Monday, October 6, 2008

Four Chinese steel mills set to cut production on slump demands

Several leading Chinese steel mills are set to cut production to cope with the pressure of weak demand hanging over their iron-smelting furnaces.

Shougang Group and three other big domestic iron and steel manufacturers will slash 20 percent of their production this month amid slack domestic demand and dropping steel prices, according to Monday's China Securities Journal.

These major steel makers included Hebei Iron and Steel Group, Shandong Iron and Steel Group and Anyang Iron and Steel Group.

Hu Kai, a senior industry analyst with the Umetal.com website, told Xinhua on Monday the sagging price was the main cause of the production reduction.

"There is no signal that the steel product price would be ratcheted up in the near future, as some steel product prices remain high compared to previous years, construction-use steel products in particular."

China's real estate sector was currently in its nadir, which also pulled down steel product consumption, he added.

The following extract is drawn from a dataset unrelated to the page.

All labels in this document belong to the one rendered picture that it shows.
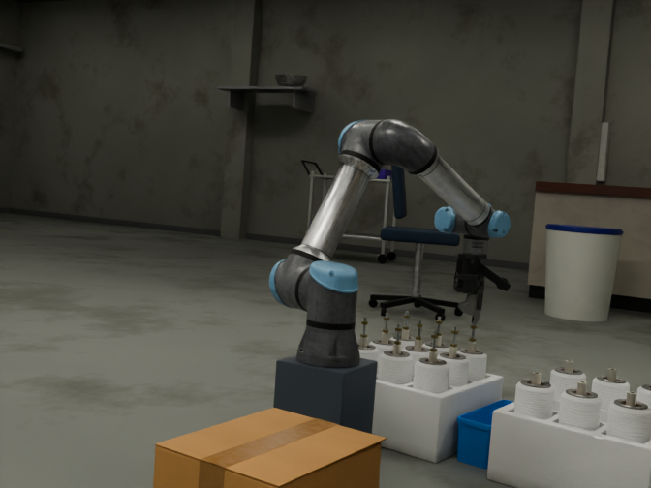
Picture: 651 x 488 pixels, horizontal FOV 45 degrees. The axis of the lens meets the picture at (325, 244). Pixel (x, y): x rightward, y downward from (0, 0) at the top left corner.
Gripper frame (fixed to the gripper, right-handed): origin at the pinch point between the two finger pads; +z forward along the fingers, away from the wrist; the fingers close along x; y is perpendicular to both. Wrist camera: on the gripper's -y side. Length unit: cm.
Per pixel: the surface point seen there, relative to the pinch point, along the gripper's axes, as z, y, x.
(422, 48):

Steel prices on the domestic market dropped 5 percent in the week preceding the weeklong National Day holiday that started Sept. 29, according to the newspaper citing Xu Xiangchun, a mysteel.com analyst.

These steel mills would endeavor to further reduce the purchasing price of raw materials, adjust product mix and enhance communication among the companies respective management, according to the Beijing-based newspaper.

Hu said to some extent these companies had overreacted to the sluggish market as the output cutback exceeded the actual market demand decline.

Beijing-based Shougang Group declined to comment on the news report when reached by Xinhua. Its shares shed 5.31 percent to 3.39 yuan per share on Monday trading.